##### Records shown
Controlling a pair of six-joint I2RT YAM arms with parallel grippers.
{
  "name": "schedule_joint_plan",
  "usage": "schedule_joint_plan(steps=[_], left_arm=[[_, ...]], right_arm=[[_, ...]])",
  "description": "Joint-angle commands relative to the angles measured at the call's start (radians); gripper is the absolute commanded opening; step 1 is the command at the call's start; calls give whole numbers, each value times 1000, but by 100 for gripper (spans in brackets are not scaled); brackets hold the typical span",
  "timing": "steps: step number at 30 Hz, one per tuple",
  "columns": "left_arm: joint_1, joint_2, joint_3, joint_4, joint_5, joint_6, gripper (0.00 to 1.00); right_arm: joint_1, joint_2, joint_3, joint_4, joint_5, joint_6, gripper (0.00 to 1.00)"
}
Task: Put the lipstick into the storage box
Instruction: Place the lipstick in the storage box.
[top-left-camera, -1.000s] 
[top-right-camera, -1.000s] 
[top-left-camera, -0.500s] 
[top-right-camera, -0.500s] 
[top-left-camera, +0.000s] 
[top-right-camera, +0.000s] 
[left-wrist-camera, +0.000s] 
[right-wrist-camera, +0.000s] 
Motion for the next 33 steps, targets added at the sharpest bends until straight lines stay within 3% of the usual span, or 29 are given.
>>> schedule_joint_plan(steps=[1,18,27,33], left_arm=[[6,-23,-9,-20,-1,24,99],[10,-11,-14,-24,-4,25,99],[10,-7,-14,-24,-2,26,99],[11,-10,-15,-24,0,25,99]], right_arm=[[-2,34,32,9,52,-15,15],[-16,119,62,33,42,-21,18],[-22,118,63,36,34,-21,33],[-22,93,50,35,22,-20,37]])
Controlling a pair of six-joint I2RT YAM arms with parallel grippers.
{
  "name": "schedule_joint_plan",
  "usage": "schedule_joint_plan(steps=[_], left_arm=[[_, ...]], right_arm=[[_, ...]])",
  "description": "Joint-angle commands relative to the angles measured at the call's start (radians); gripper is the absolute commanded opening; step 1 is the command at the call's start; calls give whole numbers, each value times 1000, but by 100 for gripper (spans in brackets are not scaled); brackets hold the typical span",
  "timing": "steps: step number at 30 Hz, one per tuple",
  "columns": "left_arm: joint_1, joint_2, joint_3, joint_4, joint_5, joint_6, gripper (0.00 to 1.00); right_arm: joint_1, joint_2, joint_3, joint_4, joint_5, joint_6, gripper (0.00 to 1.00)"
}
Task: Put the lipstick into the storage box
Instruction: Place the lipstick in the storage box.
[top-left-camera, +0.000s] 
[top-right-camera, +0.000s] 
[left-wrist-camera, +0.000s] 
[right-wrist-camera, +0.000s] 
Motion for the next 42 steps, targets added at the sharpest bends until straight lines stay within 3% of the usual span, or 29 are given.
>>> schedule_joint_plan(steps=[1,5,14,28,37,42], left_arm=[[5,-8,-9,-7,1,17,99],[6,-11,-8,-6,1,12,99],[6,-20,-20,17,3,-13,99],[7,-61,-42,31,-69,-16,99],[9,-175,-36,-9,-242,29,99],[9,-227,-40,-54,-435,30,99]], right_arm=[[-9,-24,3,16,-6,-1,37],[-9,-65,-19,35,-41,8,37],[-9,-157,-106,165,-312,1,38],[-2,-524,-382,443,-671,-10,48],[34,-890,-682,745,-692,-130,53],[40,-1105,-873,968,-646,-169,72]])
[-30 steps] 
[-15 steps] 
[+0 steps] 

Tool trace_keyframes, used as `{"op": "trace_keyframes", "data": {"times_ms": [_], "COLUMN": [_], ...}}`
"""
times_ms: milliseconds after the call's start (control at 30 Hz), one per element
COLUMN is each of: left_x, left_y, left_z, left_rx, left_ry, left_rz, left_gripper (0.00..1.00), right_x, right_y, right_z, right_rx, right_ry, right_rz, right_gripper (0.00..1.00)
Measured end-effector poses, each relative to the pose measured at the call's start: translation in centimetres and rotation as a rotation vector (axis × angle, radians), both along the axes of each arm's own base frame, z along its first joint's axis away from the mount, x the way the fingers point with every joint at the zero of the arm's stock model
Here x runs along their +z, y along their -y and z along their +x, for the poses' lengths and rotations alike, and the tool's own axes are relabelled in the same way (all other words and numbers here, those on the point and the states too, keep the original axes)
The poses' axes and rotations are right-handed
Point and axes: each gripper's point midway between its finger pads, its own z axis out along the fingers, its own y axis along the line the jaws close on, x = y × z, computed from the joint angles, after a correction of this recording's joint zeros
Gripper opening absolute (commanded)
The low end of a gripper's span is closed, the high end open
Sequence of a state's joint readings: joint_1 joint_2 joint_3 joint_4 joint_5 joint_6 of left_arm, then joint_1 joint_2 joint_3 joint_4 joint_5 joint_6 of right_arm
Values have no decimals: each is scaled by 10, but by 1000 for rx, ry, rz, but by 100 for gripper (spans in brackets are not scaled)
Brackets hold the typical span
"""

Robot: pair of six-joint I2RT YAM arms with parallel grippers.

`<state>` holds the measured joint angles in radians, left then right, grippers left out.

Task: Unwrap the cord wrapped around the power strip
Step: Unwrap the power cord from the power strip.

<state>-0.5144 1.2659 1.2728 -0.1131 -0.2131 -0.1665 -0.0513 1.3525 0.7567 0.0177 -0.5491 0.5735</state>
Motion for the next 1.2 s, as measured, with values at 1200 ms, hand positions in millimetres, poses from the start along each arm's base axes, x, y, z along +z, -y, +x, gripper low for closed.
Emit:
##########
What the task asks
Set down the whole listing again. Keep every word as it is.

Solution to the problem
Controlling a pair of six-joint I2RT YAM arms with parallel grippers.
{
  "name": "schedule_joint_plan",
  "usage": "schedule_joint_plan(steps=[_], left_arm=[[_, ...]], right_arm=[[_, ...]])",
  "description": "Joint-angle commands relative to the angles measured at the call's start (radians); gripper is the absolute commanded opening; step 1 is the command at the call's start; calls give whole numbers, each value times 1000, but by 100 for gripper (spans in brackets are not scaled); brackets hold the typical span",
  "timing": "steps: step number at 30 Hz, one per tuple",
  "columns": "left_arm: joint_1, joint_2, joint_3, joint_4, joint_5, joint_6, gripper (0.00 to 1.00); right_arm: joint_1, joint_2, joint_3, joint_4, joint_5, joint_6, gripper (0.00 to 1.00)"
}
Task: Put the lipstick into the storage box
Instruction: Place the lipstick in the storage box.
[top-left-camera, -1.000s] 
[top-right-camera, -1.000s] 
[top-left-camera, -0.500s] 
[top-right-camera, -0.500s] 
[top-left-camera, +0.000s] 
[top-right-camera, +0.000s] 
[left-wrist-camera, +0.000s] 
[right-wrist-camera, +0.000s] 
Motion for the next 33 steps, targets added at the sharpest bends until straight lines stay within 3% of the usual span, or 29 are given.
>>> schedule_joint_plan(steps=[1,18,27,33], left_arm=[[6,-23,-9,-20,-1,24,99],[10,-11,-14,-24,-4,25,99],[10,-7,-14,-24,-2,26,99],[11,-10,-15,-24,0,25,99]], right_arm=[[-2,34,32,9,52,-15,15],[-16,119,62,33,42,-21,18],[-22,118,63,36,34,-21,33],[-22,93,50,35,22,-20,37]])
Controlling a pair of six-joint I2RT YAM arms with parallel grippers.
{
  "name": "schedule_joint_plan",
  "usage": "schedule_joint_plan(steps=[_], left_arm=[[_, ...]], right_arm=[[_, ...]])",
  "description": "Joint-angle commands relative to the angles measured at the call's start (radians); gripper is the absolute commanded opening; step 1 is the command at the call's start; calls give whole numbers, each value times 1000, but by 100 for gripper (spans in brackets are not scaled); brackets hold the typical span",
  "timing": "steps: step number at 30 Hz, one per tuple",
  "columns": "left_arm: joint_1, joint_2, joint_3, joint_4, joint_5, joint_6, gripper (0.00 to 1.00); right_arm: joint_1, joint_2, joint_3, joint_4, joint_5, joint_6, gripper (0.00 to 1.00)"
}
Task: Put the lipstick into the storage box
Instruction: Place the lipstick in the storage box.
[top-left-camera, +0.000s] 
[top-right-camera, +0.000s] 
[left-wrist-camera, +0.000s] 
[right-wrist-camera, +0.000s] 
Motion for the next 42 steps, targets added at the sharpest bends until straight lines stay within 3% of the usual span, or 29 are given.
>>> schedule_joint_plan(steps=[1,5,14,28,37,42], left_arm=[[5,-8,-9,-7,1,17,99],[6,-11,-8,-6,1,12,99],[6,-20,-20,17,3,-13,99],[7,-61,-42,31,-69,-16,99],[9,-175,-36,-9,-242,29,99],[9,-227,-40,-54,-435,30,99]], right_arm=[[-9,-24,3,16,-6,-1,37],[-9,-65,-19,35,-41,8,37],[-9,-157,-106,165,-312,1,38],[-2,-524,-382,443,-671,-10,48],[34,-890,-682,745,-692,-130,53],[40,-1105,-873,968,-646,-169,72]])
[-30 steps] 
[-15 steps] 
[+0 steps] 

Tool trace_keyframes, used as `{"op": "trace_keyframes", "data": {"times_ms": [_], "COLUMN": [_], ...}}`
"""
times_ms: milliseconds after the call's start (control at 30 Hz), one per element
COLUMN is each of: left_x, left_y, left_z, left_rx, left_ry, left_rz, left_gripper (0.00..1.00), right_x, right_y, right_z, right_rx, right_ry, right_rz, right_gripper (0.00..1.00)
Measured end-effector poses, each relative to the pose measured at the call's start: translation in centimetres and rotation as a rotation vector (axis × angle, radians), both along the axes of each arm's own base frame, z along its first joint's axis away from the mount, x the way the fingers point with every joint at the zero of the arm's stock model
Here x runs along their +z, y along their -y and z along their +x, for the poses' lengths and rotations alike, and the tool's own axes are relabelled in the same way (all other words and numbers here, those on the point and the states too, keep the original axes)
The poses' axes and rotations are right-handed
Point and axes: each gripper's point midway between its finger pads, its own z axis out along the fingers, its own y axis along the line the jaws close on, x = y × z, computed from the joint angles, after a correction of this recording's joint zeros
Gripper opening absolute (commanded)
The low end of a gripper's span is closed, the high end open
Sequence of a state's joint readings: joint_1 joint_2 joint_3 joint_4 joint_5 joint_6 of left_arm, then joint_1 joint_2 joint_3 joint_4 joint_5 joint_6 of right_arm
Values have no decimals: each is scaled by 10, but by 1000 for rx, ry, rz, but by 100 for gripper (spans in brackets are not scaled)
Brackets hold the typical span
"""

Robot: pair of six-joint I2RT YAM arms with parallel grippers.

`<state>` holds the measured joint angles in radians, left then right, grippers left out.

Task: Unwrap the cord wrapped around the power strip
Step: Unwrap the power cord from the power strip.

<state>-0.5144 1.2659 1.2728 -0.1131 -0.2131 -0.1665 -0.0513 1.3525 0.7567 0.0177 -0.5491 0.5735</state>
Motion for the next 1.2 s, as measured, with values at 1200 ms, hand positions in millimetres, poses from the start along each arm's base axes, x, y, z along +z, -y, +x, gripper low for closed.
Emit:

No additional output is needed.